08/10/2017 17h10 — em
Economia



RIO - Os brasileiros que se tornam investidores em um país tão carente deles têm a certeza de estarem no caminho da prosperidade. Mas são tantas as armadilhas no trajeto de quem aplica que toda essa responsabilidade financeira pode muito bem acabar em desperdício de dinheiro, ou até prejuízo. O GLOBO ouviu especialistas sobre os ardis que afligem os aplicadores, do gerente de banco ansioso para “empurrar” produtos errados ao ímpeto de buscar cegamente o maior lucro possível em detrimento de riscos e objetivos. A melhor defesa, segundo eles, é a educação, tema principal da Semana Mundial do Investidor, iniciativa que teve lugar em mais de 80 países e terminou ontem.

André Bona, educador financeiro e fundador do Blog de Valor, lembra que a primeira armadilha se esconde bem perto do investidor: mais precisamente, na cabeça dele.

— O principal erro é enxergar o mercado financeiro como um fim em si próprio, alheio à sua vida — diz Bona. — Um exemplo: alguém que começou a investir e não tem sequer reserva de emergência. O tipo de investimento para essa pessoa tem que ser conservador e com alta liquidez para poder ser sacado a qualquer momento. Ela tem de saber que esse dinheiro vai render menos.

Bona lembra ainda que a falta de conhecimento deixa o investidor mais vulnerável a argumentos de vendas.

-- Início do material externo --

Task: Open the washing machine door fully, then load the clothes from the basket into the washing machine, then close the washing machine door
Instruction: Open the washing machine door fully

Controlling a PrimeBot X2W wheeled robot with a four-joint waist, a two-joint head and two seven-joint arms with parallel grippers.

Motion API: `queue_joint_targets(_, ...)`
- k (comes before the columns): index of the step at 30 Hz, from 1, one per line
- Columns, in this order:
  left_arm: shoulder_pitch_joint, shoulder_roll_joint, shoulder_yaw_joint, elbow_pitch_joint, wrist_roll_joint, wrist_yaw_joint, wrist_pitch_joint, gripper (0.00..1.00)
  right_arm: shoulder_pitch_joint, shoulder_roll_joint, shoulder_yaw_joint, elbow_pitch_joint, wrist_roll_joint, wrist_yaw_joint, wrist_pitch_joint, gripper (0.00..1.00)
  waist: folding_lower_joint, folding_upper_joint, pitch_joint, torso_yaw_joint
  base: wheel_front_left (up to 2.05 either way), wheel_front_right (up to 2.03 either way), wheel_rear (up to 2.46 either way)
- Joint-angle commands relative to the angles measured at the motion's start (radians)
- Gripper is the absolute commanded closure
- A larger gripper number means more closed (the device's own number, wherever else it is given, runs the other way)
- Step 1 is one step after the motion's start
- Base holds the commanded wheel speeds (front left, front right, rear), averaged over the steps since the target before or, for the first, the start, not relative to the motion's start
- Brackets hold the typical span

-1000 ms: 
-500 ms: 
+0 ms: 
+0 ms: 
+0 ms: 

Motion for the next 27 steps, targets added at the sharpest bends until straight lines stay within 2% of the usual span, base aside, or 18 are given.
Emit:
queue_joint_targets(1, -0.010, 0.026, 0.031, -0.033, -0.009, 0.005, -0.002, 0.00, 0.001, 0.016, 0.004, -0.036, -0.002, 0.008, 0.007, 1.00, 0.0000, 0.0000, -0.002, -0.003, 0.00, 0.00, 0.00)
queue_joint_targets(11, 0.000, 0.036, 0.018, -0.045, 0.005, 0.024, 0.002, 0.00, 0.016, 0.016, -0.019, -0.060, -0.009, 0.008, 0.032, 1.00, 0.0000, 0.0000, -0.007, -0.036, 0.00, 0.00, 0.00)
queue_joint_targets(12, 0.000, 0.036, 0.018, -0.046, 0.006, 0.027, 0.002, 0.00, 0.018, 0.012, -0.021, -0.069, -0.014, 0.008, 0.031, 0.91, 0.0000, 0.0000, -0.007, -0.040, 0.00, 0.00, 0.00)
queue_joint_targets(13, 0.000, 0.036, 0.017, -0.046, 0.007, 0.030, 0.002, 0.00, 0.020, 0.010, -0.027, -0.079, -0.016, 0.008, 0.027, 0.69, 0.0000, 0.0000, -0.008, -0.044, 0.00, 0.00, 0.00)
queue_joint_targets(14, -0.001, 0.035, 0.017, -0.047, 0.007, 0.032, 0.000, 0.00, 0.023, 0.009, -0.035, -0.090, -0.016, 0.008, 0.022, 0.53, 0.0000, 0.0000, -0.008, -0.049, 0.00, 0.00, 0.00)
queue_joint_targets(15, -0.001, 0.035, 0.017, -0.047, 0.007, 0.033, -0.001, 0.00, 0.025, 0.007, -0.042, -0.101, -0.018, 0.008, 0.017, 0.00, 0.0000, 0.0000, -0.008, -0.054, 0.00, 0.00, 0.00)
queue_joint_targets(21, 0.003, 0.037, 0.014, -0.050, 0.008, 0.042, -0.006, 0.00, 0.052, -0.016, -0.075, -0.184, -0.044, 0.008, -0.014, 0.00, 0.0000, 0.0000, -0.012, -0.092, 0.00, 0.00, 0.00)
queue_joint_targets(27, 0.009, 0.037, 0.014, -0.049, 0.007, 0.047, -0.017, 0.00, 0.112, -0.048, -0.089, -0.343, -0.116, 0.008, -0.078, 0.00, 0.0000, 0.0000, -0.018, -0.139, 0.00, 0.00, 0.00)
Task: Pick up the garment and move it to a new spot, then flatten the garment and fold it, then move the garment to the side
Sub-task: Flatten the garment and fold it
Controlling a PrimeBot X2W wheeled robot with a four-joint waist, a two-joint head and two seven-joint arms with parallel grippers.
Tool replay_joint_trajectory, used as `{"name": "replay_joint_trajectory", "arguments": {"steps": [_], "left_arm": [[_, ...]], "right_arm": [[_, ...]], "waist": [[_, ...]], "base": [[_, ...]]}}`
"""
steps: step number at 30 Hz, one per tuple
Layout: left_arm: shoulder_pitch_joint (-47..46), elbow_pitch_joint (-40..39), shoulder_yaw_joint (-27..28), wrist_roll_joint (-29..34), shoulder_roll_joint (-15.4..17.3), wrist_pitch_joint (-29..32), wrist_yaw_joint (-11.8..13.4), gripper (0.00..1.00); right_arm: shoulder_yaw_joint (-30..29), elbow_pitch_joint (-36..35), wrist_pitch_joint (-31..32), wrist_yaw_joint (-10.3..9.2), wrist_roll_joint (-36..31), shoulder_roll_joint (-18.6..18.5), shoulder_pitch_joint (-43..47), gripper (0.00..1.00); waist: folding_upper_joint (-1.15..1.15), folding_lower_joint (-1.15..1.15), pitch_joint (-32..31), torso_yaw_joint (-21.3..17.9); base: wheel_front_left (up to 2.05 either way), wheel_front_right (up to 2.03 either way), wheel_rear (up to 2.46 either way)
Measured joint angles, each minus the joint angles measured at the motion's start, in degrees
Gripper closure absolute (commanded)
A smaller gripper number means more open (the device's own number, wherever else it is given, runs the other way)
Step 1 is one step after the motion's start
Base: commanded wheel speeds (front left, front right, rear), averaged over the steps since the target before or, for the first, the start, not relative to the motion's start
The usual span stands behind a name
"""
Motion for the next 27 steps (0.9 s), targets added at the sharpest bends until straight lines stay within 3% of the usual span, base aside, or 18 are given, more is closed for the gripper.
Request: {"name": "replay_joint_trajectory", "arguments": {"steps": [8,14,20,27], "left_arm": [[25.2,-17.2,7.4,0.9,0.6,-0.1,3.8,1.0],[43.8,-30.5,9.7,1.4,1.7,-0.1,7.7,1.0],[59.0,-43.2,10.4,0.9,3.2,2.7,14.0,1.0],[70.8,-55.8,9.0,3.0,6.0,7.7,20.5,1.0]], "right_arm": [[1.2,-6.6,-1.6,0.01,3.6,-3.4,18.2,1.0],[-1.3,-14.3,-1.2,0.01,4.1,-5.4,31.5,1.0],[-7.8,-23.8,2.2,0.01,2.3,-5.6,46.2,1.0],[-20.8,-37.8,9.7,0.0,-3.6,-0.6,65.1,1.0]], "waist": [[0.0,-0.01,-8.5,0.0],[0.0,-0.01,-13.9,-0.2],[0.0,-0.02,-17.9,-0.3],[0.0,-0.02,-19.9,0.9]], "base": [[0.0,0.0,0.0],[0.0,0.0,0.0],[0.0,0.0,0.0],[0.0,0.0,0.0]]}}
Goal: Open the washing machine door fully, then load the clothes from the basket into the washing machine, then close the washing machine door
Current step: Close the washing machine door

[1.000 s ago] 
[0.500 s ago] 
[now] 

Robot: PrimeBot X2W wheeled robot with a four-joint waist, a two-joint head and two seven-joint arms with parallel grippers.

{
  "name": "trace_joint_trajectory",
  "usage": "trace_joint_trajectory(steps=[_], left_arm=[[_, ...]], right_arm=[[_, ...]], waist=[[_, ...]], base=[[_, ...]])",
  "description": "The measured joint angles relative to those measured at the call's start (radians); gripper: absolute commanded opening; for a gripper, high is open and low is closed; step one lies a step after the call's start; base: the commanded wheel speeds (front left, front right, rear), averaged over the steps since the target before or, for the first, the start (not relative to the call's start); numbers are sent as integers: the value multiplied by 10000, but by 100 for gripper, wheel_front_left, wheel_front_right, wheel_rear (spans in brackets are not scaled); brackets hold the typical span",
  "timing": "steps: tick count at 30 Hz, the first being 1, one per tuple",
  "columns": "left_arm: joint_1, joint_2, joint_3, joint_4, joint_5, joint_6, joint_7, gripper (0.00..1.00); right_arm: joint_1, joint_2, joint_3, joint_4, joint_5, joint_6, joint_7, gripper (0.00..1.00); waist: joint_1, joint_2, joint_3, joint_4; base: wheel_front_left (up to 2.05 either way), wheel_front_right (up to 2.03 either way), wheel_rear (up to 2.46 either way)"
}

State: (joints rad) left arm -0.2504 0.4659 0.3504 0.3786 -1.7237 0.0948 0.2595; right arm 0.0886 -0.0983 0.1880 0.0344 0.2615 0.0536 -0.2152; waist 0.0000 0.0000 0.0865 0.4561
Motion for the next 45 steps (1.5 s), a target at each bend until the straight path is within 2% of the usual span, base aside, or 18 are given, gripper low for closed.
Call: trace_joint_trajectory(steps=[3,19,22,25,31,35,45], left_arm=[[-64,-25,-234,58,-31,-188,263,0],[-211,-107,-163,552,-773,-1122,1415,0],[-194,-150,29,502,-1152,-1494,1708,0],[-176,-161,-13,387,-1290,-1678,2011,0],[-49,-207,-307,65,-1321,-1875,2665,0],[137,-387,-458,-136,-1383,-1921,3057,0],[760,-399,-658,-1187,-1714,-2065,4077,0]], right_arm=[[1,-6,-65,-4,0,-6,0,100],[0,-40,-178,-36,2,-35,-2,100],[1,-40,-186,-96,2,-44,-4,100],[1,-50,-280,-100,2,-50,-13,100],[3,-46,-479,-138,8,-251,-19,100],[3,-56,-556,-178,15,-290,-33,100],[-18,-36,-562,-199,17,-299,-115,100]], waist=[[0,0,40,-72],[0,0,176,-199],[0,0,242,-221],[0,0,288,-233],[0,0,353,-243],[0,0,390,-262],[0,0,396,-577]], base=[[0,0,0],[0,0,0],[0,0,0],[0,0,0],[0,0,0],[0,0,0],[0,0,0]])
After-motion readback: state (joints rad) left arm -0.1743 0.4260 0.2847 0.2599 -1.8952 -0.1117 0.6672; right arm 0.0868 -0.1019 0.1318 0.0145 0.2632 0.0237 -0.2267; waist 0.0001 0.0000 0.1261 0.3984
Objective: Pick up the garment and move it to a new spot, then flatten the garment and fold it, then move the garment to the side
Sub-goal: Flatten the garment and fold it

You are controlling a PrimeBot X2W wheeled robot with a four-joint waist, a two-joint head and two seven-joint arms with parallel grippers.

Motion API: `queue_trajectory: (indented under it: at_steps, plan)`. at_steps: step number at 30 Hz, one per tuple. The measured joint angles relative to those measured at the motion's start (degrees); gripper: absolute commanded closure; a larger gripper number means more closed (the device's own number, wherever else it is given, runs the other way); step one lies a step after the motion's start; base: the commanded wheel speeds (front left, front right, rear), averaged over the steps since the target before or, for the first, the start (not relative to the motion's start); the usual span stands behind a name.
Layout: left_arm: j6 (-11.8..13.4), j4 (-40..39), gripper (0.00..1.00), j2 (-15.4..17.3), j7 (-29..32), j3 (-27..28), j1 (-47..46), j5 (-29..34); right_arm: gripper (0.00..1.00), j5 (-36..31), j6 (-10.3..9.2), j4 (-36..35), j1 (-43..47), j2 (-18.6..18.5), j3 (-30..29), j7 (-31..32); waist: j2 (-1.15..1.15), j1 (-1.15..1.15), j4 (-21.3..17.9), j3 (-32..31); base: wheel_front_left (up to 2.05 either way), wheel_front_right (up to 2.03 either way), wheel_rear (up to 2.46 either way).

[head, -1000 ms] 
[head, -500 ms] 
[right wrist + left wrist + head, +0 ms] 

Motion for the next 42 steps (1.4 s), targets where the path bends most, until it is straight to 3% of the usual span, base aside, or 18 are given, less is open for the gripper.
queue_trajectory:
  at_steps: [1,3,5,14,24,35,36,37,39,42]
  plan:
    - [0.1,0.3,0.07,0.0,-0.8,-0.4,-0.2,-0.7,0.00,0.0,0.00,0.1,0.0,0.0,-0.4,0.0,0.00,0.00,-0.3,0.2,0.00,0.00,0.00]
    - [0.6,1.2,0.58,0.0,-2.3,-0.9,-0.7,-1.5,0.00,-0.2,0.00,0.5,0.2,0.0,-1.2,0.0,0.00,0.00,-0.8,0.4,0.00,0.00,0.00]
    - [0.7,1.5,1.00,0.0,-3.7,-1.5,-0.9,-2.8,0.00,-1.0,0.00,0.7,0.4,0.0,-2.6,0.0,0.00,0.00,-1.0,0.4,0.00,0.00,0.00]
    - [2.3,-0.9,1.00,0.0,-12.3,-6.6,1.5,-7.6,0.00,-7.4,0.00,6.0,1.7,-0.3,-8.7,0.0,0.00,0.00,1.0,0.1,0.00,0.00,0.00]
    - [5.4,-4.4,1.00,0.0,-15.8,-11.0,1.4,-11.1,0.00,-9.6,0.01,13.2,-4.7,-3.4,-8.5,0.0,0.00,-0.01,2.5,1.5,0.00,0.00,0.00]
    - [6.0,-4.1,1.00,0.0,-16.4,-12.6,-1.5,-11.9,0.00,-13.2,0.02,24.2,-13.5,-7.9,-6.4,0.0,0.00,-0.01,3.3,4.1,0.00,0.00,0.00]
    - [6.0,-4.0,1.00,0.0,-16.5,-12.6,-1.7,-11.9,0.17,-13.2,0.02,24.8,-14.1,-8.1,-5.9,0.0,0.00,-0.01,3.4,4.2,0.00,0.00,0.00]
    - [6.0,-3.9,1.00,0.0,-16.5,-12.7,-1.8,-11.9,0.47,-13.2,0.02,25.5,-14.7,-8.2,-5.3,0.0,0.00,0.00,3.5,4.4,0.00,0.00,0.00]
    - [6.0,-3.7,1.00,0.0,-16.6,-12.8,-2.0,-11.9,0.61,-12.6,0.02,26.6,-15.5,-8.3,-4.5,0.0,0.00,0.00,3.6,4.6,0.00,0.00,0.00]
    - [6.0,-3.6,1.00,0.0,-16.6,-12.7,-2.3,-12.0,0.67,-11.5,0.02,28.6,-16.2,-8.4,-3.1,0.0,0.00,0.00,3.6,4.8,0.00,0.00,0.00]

— O poupador tem de ter em mente que o gerente do banco e o funcionário da corretora não são consultores. Eles são como vendedores de uma loja. Jamais vão dizer que a loja ao lado tem o produto mais em conta nem que a camisa ficou ridícula em você — observa o educador financeiro. — Não que eles sejam vilões. Eles estão apenas fazendo o trabalho deles. Cabe à pessoa ter o mínimo de informação antes de tomar uma decisão.

Um exemplo é o título de capitalização. É um produto que promete ao correntista adquirir o hábito de poupar, ver o dinheiro render e, de quebra, participar de sorteios sem o risco de perder o patrimônio. Em julho, os professores Ney Brito e Pedro Trengrouse, da UFRJ e da FGV, publicaram artigo no GLOBO afirmando que esses papéis só interessam aos bancos. “O sorteio embutido é utilizado pela máquina de vendas dos bancos como uma cenoura adicional a um bom investimento, muitas vezes vendido em operações casadas, omitindo-se a possibilidade de perdas expressivas com a interrupção dos pagamentos e resgates antecipados.”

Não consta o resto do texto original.